Data section START

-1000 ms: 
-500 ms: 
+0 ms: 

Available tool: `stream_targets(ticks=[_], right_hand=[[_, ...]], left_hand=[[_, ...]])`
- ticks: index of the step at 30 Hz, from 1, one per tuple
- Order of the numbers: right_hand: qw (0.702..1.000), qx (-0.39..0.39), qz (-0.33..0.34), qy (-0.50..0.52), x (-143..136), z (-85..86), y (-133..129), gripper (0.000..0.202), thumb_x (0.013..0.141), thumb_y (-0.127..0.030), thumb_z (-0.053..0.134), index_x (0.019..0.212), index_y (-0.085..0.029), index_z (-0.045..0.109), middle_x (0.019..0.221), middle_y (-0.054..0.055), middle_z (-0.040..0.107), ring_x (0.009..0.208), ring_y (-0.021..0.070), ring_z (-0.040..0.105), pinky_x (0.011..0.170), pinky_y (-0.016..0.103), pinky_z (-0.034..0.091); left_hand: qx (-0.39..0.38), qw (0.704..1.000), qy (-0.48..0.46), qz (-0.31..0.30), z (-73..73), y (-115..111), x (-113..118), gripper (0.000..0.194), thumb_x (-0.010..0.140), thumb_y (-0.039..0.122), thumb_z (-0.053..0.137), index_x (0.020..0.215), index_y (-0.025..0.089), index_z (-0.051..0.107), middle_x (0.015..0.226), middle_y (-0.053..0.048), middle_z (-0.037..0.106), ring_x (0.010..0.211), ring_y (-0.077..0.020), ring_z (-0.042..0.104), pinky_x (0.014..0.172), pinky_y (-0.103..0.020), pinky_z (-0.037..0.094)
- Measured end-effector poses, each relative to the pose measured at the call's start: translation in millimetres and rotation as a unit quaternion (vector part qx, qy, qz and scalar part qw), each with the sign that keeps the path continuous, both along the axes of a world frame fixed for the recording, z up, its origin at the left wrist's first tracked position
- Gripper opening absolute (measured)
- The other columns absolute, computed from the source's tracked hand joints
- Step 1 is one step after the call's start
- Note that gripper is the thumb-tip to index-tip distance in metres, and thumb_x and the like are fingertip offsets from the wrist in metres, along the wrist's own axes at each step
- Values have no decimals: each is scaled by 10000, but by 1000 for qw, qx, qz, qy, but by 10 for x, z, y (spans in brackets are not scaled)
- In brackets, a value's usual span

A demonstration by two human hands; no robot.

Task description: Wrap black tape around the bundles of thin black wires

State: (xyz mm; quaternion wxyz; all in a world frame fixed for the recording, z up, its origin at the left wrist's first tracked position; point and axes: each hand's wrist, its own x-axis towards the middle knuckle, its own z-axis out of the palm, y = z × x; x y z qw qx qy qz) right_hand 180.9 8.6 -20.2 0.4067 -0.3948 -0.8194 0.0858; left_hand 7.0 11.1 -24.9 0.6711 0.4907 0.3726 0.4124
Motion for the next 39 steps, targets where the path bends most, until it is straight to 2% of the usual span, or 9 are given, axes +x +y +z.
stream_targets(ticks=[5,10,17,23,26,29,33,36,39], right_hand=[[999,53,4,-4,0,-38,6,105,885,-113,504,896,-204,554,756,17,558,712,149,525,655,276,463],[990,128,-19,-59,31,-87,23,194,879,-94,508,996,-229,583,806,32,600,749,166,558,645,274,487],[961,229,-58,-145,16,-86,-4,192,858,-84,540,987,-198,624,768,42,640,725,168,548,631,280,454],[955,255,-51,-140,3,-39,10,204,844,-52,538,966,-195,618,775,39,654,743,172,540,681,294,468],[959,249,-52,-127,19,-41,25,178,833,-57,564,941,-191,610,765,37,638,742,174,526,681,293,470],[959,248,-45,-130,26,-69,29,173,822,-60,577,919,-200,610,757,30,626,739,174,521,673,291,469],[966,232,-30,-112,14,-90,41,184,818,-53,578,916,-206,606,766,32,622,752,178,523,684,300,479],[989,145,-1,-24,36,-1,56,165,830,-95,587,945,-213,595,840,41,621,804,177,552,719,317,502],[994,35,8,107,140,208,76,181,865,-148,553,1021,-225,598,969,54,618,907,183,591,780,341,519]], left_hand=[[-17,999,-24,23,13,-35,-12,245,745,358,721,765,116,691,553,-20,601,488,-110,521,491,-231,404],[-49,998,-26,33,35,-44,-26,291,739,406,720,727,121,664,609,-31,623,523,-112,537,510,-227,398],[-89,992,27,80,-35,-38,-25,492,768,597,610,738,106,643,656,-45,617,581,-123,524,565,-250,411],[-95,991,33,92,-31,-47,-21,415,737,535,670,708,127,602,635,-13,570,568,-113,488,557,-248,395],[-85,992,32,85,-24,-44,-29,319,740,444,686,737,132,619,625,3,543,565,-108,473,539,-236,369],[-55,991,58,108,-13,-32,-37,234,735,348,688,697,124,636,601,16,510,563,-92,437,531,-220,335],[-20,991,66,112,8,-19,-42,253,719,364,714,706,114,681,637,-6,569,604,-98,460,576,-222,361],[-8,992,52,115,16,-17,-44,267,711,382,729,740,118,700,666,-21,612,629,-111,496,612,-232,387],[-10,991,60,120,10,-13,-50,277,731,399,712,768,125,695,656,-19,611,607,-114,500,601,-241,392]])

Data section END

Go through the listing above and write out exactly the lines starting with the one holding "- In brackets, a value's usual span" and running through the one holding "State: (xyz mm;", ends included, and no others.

- In brackets, a value's usual span

A demonstration by two human hands; no robot.

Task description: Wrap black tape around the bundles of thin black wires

State: (xyz mm; quaternion wxyz; all in a world frame fixed for the recording, z up, its origin at the left wrist's first tracked position; point and axes: each hand's wrist, its own x-axis towards the middle knuckle, its own z-axis out of the palm, y = z × x; x y z qw qx qy qz) right_hand 180.9 8.6 -20.2 0.4067 -0.3948 -0.8194 0.0858; left_hand 7.0 11.1 -24.9 0.6711 0.4907 0.3726 0.4124

This exercise requires nothing further.